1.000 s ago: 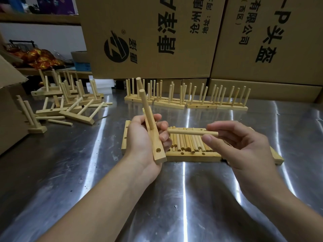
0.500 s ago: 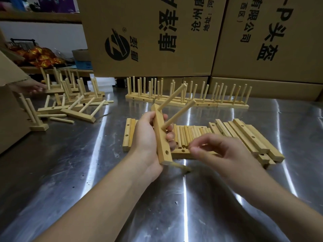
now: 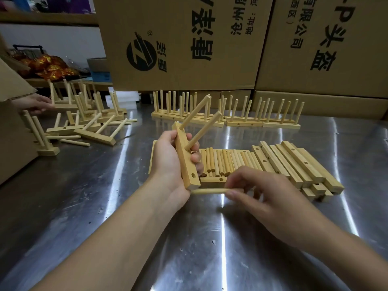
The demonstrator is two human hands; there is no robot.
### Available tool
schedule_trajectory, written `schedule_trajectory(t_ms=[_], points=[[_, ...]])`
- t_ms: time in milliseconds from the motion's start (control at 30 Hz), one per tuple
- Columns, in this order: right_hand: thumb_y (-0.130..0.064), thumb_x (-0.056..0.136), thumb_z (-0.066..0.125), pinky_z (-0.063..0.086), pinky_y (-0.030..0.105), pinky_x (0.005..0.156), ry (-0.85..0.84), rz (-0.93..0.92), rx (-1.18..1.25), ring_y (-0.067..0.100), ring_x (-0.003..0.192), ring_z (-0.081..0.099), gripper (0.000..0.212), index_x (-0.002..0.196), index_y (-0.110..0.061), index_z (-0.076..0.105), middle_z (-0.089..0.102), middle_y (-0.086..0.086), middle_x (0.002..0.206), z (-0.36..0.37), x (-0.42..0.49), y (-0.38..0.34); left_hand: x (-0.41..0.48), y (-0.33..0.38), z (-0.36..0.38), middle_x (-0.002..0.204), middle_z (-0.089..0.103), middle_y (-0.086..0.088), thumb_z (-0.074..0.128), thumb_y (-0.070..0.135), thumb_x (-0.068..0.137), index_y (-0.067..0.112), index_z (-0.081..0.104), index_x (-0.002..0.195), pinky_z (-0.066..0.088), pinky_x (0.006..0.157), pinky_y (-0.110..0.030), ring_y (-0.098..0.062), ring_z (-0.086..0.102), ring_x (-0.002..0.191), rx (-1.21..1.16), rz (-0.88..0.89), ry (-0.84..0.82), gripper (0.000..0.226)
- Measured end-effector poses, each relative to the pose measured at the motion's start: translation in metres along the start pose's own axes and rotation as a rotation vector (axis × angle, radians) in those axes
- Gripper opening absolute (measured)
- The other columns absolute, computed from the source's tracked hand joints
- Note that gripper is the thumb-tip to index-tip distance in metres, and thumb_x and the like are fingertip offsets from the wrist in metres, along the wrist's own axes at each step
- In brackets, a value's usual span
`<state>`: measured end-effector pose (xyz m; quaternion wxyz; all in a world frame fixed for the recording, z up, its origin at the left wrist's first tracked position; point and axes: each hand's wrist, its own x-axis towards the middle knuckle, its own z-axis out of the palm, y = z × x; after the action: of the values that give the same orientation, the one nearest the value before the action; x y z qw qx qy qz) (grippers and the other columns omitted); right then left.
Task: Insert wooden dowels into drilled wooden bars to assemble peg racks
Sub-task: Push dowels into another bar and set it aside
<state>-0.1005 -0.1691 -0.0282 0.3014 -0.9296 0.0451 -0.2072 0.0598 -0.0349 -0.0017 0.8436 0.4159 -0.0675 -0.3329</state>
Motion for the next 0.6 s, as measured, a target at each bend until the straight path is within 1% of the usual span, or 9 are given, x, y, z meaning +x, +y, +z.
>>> schedule_trajectory(t_ms=[100, 167, 233, 300, 433, 600], points=[[-0.039, 0.095, 0.068, 0.049, 0.023, 0.068, 0.127, -0.06, 0.071, 0.016, 0.091, 0.067, 0.005, 0.098, -0.034, 0.07, 0.072, -0.013, 0.092, -0.005, 0.001, -0.005, 0.001, 0.005, -0.001, 0.067, 0.056, 0.0, 0.045, 0.036, 0.105, 0.015, 0.06, 0.094, 0.038, 0.043, -0.023, -0.01, 0.046, 0.046, 0.001, 0.015, -0.016, 0.029], [-0.036, 0.096, 0.069, 0.051, 0.03, 0.067, 0.168, -0.089, 0.121, 0.019, 0.089, 0.068, 0.004, 0.1, -0.034, 0.071, 0.072, -0.009, 0.093, -0.007, 0.002, -0.007, 0.001, 0.008, -0.002, 0.068, 0.055, 0.0, 0.044, 0.036, 0.105, 0.015, 0.06, 0.094, 0.036, 0.045, -0.023, -0.01, 0.045, 0.047, -0.006, 0.025, -0.042, 0.029], [-0.035, 0.097, 0.07, 0.053, 0.033, 0.067, 0.178, -0.104, 0.15, 0.02, 0.091, 0.069, 0.006, 0.102, -0.034, 0.072, 0.073, -0.009, 0.095, -0.008, 0.002, -0.007, 0.001, 0.009, -0.002, 0.069, 0.055, 0.0, 0.044, 0.036, 0.106, 0.014, 0.06, 0.095, 0.036, 0.046, -0.022, -0.01, 0.045, 0.049, -0.017, 0.024, -0.07, 0.029], [-0.036, 0.097, 0.07, 0.053, 0.031, 0.068, 0.179, -0.114, 0.151, 0.02, 0.093, 0.069, 0.007, 0.103, -0.034, 0.072, 0.073, -0.009, 0.096, -0.008, 0.002, -0.007, 0.0, 0.009, -0.001, 0.069, 0.055, 0.0, 0.044, 0.037, 0.106, 0.014, 0.061, 0.097, 0.036, 0.047, -0.022, -0.01, 0.044, 0.049, -0.033, 0.016, -0.099, 0.03], [-0.036, 0.095, 0.071, 0.05, 0.021, 0.068, 0.178, -0.126, 0.131, 0.018, 0.093, 0.069, 0.007, 0.101, -0.036, 0.073, 0.073, -0.01, 0.096, -0.007, 0.002, -0.01, -0.003, 0.009, 0.001, 0.069, 0.054, 0.0, 0.044, 0.038, 0.106, 0.013, 0.061, 0.1, 0.036, 0.048, -0.022, -0.01, 0.043, 0.049, -0.048, 0.014, -0.159, 0.031], [-0.039, 0.092, 0.071, 0.052, 0.026, 0.07, 0.186, -0.153, 0.091, 0.015, 0.091, 0.069, 0.012, 0.101, -0.032, 0.074, 0.073, -0.013, 0.094, -0.008, 0.002, -0.013, -0.004, 0.009, 0.002, 0.071, 0.052, 0.0, 0.047, 0.04, 0.106, 0.014, 0.065, 0.097, 0.035, 0.05, -0.022, -0.01, 0.042, 0.051, -0.032, 0.033, -0.199, 0.032]])
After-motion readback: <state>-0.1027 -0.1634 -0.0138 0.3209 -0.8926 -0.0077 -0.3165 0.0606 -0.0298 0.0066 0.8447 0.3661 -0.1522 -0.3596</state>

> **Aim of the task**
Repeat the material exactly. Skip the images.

> **Result for this task**
1.000 s ago: 
0.500 s ago: 
now: 
The demonstrator is two human hands; there is no robot.
### Available tool
schedule_trajectory, written `schedule_trajectory(t_ms=[_], points=[[_, ...]])`
- t_ms: time in milliseconds from the motion's start (control at 30 Hz), one per tuple
- Columns, in this order: right_hand: thumb_y (-0.130..0.064), thumb_x (-0.056..0.136), thumb_z (-0.066..0.125), pinky_z (-0.063..0.086), pinky_y (-0.030..0.105), pinky_x (0.005..0.156), ry (-0.85..0.84), rz (-0.93..0.92), rx (-1.18..1.25), ring_y (-0.067..0.100), ring_x (-0.003..0.192), ring_z (-0.081..0.099), gripper (0.000..0.212), index_x (-0.002..0.196), index_y (-0.110..0.061), index_z (-0.076..0.105), middle_z (-0.089..0.102), middle_y (-0.086..0.086), middle_x (0.002..0.206), z (-0.36..0.37), x (-0.42..0.49), y (-0.38..0.34); left_hand: x (-0.41..0.48), y (-0.33..0.38), z (-0.36..0.38), middle_x (-0.002..0.204), middle_z (-0.089..0.103), middle_y (-0.086..0.088), thumb_z (-0.074..0.128), thumb_y (-0.070..0.135), thumb_x (-0.068..0.137), index_y (-0.067..0.112), index_z (-0.081..0.104), index_x (-0.002..0.195), pinky_z (-0.066..0.088), pinky_x (0.006..0.157), pinky_y (-0.110..0.030), ring_y (-0.098..0.062), ring_z (-0.086..0.102), ring_x (-0.002..0.191), rx (-1.21..1.16), rz (-0.88..0.89), ry (-0.84..0.82), gripper (0.000..0.226)
- Measured end-effector poses, each relative to the pose measured at the motion's start: translation in metres along the start pose's own axes and rotation as a rotation vector (axis × angle, radians) in those axes
- Gripper opening absolute (measured)
- The other columns absolute, computed from the source's tracked hand joints
- Note that gripper is the thumb-tip to index-tip distance in metres, and thumb_x and the like are fingertip offsets from the wrist in metres, along the wrist's own axes at each step
- In brackets, a value's usual span
`<state>`: measured end-effector pose (xyz m; quaternion wxyz; all in a world frame fixed for the recording, z up, its origin at the left wrist's first tracked position; point and axes: each hand's wrist, its own x-axis towards the middle knuckle, its own z-axis out of the palm, y = z × x; after the action: of the values that give the same orientation, the one nearest the value before the action; x y z qw qx qy qz) (grippers and the other columns omitted); right then left.
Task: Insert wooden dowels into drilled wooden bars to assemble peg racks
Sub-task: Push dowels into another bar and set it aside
<state>-0.1005 -0.1691 -0.0282 0.3014 -0.9296 0.0451 -0.2072 0.0598 -0.0349 -0.0017 0.8436 0.4159 -0.0675 -0.3329</state>
Motion for the next 0.6 s, as measured, a target at each bend until the straight path is within 1% of the usual span, or 9 are given, x, y, z meaning +x, +y, +z.
>>> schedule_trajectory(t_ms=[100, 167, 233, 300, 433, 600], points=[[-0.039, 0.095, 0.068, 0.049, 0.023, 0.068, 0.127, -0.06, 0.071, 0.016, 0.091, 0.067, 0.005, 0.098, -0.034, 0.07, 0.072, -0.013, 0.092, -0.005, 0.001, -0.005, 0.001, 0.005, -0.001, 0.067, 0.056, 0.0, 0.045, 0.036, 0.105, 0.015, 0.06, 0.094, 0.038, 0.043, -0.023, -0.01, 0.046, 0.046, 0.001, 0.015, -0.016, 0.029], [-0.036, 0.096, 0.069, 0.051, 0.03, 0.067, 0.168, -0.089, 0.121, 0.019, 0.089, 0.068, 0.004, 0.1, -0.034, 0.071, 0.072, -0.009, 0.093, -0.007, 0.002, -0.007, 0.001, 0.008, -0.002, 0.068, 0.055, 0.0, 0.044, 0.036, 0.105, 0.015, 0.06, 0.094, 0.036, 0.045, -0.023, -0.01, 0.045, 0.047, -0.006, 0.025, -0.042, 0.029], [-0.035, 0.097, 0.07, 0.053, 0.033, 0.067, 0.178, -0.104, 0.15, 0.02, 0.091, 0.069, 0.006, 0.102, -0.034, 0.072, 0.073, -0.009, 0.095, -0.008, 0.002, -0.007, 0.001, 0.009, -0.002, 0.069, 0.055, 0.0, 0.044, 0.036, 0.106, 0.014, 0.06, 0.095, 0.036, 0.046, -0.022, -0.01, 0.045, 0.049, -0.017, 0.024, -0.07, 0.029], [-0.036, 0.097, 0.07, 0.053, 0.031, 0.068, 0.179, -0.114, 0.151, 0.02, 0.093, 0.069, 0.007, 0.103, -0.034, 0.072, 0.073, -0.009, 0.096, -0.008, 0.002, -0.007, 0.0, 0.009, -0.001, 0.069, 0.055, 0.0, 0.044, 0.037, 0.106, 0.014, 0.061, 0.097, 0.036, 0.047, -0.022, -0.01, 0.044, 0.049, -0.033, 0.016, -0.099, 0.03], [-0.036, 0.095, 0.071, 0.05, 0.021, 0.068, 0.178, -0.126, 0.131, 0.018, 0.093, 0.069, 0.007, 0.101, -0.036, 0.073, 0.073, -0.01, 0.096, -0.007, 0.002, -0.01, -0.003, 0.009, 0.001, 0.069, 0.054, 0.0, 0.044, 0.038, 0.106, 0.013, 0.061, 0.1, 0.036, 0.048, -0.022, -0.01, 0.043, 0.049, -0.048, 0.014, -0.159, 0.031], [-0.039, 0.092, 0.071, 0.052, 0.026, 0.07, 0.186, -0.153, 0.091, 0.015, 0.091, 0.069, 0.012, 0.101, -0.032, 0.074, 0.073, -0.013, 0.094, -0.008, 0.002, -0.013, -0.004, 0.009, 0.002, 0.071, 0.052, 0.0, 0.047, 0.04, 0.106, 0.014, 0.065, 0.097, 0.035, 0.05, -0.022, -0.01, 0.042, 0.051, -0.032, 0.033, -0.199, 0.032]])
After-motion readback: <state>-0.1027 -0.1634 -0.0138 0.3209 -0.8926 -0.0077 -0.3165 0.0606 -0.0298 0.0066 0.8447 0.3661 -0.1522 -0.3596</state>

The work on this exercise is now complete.